President Bush set the tone a year ago: "There is an overriding and urgent mission here in America today, and that's to protect our homeland."

Subsequently, poll after poll has shown that Americans are more intent on the economy and healthcare than on the war against terror and Iraq.

Americans are not reverting to their historical isolationism but the surveys indicate by small margins that Americans are willing to see other nations take the helm in navigating roiling waters. The United States has been willing, for instance, to let China take the lead in persuading North Korea to give up its plans for a nuclear arsenal.

Moreover, the United States may come to rely less on formal treaties than it has for the past half-century. Rajan Menon, a political scientist at Lehigh University in Pennsylvania, says in a thought-provoking paper: "The familiar, seemingly eternal — and, let it be said, extraordinarily successful — alliances that anchored American grand strategy during the Cold War are destined for extinction."

"America will revert to a pattern it has followed for most of its history, operating in a world without fixed, long-term alliances and pursuing its interests and safeguarding its security in cooperation with a range of partners," Menon writes.

"The United States will be best served by agile and creative statecraft that looks beyond but does not exclude traditional friends and solutions, and that musters alignments and coalitions that vary according to the context."

In the Eurocentric era, the U.S. was a major player in the North Atlantic Treaty Organization, stationed many troops in Europe, and appointed prominent people to be ambassadors in Europe. That alliance, however, has been shattered by surging anti-Americanism in France and Germany that goes deeper than differences over Iraq.

"The Franco-German-Russian combination has the attributes of a great power able to balance the United States on the global stage," says John Hulsman of the conservative Heritage Foundation in Washington, "with France providing the political and ideological leadership, Germany the economic power, and Russia the military wherewithal."

As it has distanced itself from Europe, the United States has formed the Department of Homeland Security, established the military Northern Command, and enacted the controversial Patriot Act to tighten internal law enforcement, possibly at the cost of some civil liberties.

Until the Northern Command was formed, responsibility for U.S. defense rested with the European, Atlantic, Pacific and Strategic Commands, their names reflecting their areas of operations. (Strategic meant bombers, missiles, and submarines armed with nuclear warheads.)

Today, the Northern Command's area of operations is the nation's home front. Its charter includes the land, sea, and air approaches to the country, the command says, "and encompasses the continental United States, Alaska, Canada, Mexico, and the surrounding water out to approximately 500 nautical miles." The defense of Hawai'i and U.S. territories in the Pacific, however, remain the task of the Pacific Command.

The next logical step would be for Washington to improve often tenuous U.S. relations with Canada and Mexico because America must have reliable allies on its northern and southern borders.
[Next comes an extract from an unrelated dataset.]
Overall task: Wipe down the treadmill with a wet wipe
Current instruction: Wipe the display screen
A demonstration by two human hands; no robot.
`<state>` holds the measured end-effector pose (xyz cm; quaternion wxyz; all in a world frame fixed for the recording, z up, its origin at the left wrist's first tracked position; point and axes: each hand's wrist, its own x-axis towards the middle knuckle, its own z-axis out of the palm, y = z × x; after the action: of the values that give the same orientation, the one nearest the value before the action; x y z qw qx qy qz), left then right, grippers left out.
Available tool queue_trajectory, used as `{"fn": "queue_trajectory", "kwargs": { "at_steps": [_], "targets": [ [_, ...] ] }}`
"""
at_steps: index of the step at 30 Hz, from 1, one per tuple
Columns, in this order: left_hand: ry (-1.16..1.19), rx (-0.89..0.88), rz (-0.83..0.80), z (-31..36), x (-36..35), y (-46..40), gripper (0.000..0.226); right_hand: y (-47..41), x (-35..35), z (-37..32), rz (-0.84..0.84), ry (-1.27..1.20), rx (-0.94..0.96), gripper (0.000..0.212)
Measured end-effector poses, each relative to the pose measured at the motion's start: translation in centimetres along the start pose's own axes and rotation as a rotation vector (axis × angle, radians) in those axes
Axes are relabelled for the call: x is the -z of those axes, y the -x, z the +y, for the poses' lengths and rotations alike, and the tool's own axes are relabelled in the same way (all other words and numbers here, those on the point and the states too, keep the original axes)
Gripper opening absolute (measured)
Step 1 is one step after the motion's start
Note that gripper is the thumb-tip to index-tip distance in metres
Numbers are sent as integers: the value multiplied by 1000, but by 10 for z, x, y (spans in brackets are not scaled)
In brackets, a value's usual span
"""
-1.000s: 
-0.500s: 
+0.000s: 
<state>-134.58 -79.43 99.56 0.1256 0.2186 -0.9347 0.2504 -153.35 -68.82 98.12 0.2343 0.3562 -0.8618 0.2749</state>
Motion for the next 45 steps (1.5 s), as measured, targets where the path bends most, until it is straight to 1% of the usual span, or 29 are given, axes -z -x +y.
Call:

President Bush started down this path early in his term but got sidetracked by 9-11.

A new start has been made. Secretary Thomas Ridge of Homeland Security said in Washington recently: "Security at our borders is more robust and comprehensive than ever before. Smart border accords have significantly improved our coordination and our cooperation with Mexico and Canada. We've also trained and hired new inspectors and border patrol agents."

Still, many Canadians and Mexicans complain that Americans ignore them. Perhaps President Bush, if he is re-elected, or a new U.S. president should appoint ambassadors to Ottawa and Mexico City of a stature equal to those in London or Tokyo to say that America intends to be a better neighbor.